This Day in Yankees History: April 6, 1973: Yankees’ Ron Blomberg becomes the first American League designated hitter

Photo Credit: Newsday

The designated hitter didn’t make its debut across Major League Baseball until 1973.  However, the idea was in the works since 1900 when Connie Mack first proposed it.  After a failed attempt at a vote in the 1920s, the DH rule finally passed in the 1960s, but took until 1973 to actually be brought into play.

47 years ago today, the Yankees became the first-ever MLB team to send a DH to the batter’s box.  Ron Blomberg took his place as MLB’s, and the Yankees’, first DH.

During the 1970s, Blomberg was widely-known as the “great Jewish hope” of the Yankees and of Major League Baseball.  He made his debut with the Yankees in September, 1969, after being drafted to the Yankees in the 1967 MLB Draft.  While he entered the league touted as the “Next Mickey Mantle,” Blomberg faced rejection and vast anti-Semitism across MLB due to his Jewish faith and heritage.  His own teammates and Yankees fans taunted and rejected him.
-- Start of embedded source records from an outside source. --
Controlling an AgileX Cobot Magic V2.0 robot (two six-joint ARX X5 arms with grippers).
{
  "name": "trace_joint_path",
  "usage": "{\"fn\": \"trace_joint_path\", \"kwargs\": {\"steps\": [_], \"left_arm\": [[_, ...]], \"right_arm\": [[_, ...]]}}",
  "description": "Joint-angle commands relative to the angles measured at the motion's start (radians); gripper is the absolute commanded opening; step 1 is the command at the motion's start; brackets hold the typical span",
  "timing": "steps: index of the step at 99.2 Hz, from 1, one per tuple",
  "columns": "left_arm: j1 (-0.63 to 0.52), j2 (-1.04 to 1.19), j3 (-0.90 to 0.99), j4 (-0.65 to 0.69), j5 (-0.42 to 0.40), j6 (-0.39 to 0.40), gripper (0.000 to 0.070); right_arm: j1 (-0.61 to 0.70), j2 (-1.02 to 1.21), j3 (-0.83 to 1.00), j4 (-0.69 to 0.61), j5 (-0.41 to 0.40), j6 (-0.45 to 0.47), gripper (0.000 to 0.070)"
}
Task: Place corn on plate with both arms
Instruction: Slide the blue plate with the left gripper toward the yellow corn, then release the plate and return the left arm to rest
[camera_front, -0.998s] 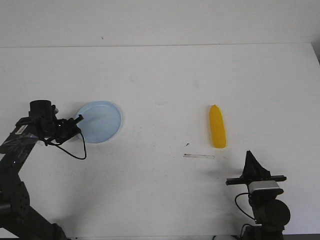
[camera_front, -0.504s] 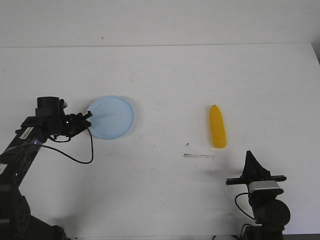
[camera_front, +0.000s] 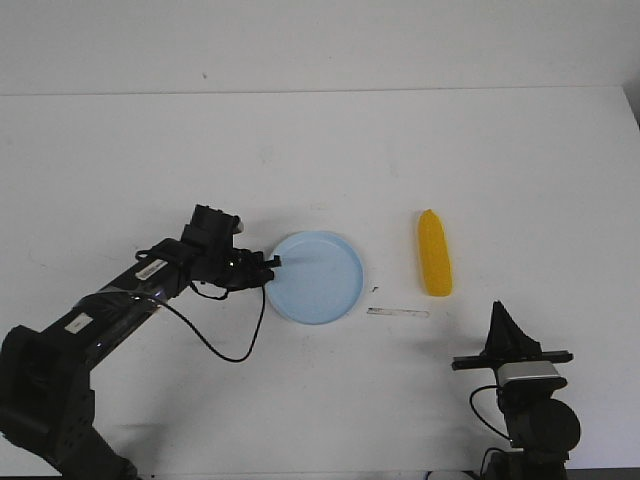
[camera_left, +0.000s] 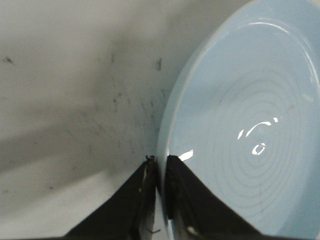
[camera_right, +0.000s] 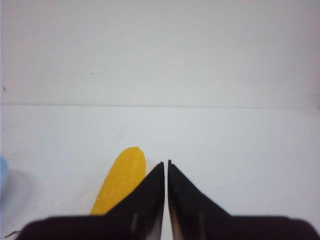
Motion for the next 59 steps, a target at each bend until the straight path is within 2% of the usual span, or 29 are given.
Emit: {"fn": "trace_joint_path", "kwargs": {"steps": [1, 4, 13, 20, 32, 33, 37, 51, 54, 59], "left_arm": [[-0.012, 0.017, 0.016, 0.003, 0.0, -0.007, 0.0012], [-0.016, 0.017, 0.016, 0.007, 0.001, -0.008, 0.0045], [-0.018, 0.005, 0.016, 0.016, -0.003, -0.007, 0.0206], [-0.016, -0.012, 0.016, 0.016, -0.016, -0.006, 0.0264], [0.003, -0.069, 0.016, 0.013, -0.069, 0.004, 0.0264], [0.018, -0.11, 0.016, 0.013, -0.104, 0.009, 0.0264], [0.029, -0.136, 0.015, 0.016, -0.124, 0.016, 0.0262], [0.085, -0.244, 0.006, 0.053, -0.203, 0.09, 0.0235], [0.099, -0.269, -0.004, 0.07, -0.222, 0.113, 0.0213], [0.122, -0.312, -0.03, 0.108, -0.256, 0.158, 0.0107]], "right_arm": [[0.001, 0.002, -0.001, 0.011, 0.001, 0.002, 0.0007], [0.001, 0.002, -0.001, 0.01, 0.001, 0.002, 0.0007], [0.001, 0.002, -0.001, 0.01, 0.001, 0.002, 0.0007], [0.001, 0.002, -0.001, 0.011, 0.001, 0.002, 0.0007], [0.001, 0.002, -0.001, 0.011, 0.001, 0.002, 0.0007], [0.001, 0.002, -0.001, 0.01, 0.001, 0.002, 0.0007], [0.001, 0.002, -0.001, 0.01, 0.001, 0.002, 0.0007], [0.001, 0.002, -0.001, 0.011, 0.001, 0.002, 0.0007], [0.001, 0.002, -0.001, 0.011, 0.001, 0.002, 0.0007], [0.001, 0.002, -0.001, 0.01, 0.001, 0.002, 0.0007]]}}
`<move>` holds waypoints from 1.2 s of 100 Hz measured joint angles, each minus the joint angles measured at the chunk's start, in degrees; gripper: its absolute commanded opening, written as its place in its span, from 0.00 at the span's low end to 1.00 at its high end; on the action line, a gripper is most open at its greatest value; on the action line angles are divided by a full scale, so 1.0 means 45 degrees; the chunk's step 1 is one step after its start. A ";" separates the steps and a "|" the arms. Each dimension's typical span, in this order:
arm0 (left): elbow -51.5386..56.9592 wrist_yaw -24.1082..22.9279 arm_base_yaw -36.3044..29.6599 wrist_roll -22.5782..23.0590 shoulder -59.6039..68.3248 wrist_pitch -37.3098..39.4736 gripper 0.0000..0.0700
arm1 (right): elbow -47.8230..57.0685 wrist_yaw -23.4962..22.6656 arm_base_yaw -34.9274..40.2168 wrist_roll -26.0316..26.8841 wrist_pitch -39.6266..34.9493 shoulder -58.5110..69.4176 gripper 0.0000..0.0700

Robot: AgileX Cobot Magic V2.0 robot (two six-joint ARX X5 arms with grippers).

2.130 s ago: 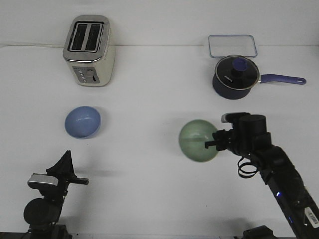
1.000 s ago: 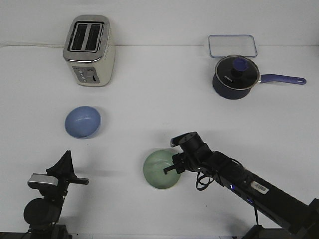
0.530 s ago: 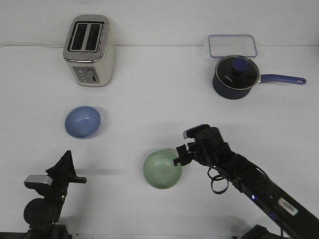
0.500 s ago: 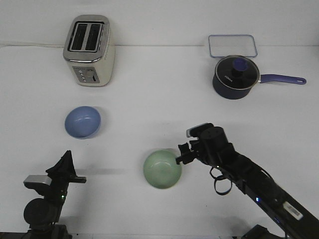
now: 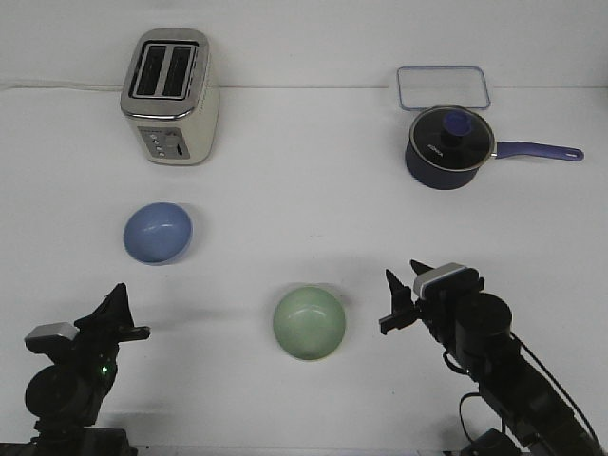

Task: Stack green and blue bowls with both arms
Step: 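Lower the green bowl, open the right gripper and withdraw it, then reach the left gripper to the light blue bowl and grasp its rim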

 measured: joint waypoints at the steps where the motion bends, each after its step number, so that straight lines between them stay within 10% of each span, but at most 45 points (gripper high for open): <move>1: 0.0126 -0.0005 0.0000 0.0049 0.0160 -0.0044 0.02 | -0.0238 0.0000 0.0000 0.0000 0.0078 -0.0170 0.45; 28: 0.4454 -0.0010 0.0170 0.1511 0.5484 -0.2331 0.05 | -0.2987 -0.0019 0.0005 0.0593 0.0301 -0.2404 0.45; 48: 0.6572 -0.0010 0.0369 0.1919 0.9316 -0.3560 0.70 | -0.3113 -0.0034 0.0000 0.0724 0.0117 -0.3123 0.45; 120: 0.7038 0.0466 0.2176 0.2011 1.5047 -0.1506 0.70 | -0.3113 -0.0039 0.0000 0.0733 -0.0029 -0.3249 0.45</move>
In addition to playing in the DH spot, Blomberg played at 1B and RF.  Save for playing for the Chicago White Sox in his final season in MLB in 1978, he played for the Yanks for almost his entire career.  Lifetime, Blomberg hit .293, with 391 total hits, 184 runs, six stolen bases, 52 home runs and 224 RBIs. 

Blomberg’s 1973 season -- which he spent most of as DH -- was his best career season, with a .329 batting average, 12 home runs and 57 RBIs.  He was the perfect DH candidate as his strength was in his hitting, and Blomberg had difficulties staying healthy – only recording 100 game appearances in the 1972 season prior to his DH debut.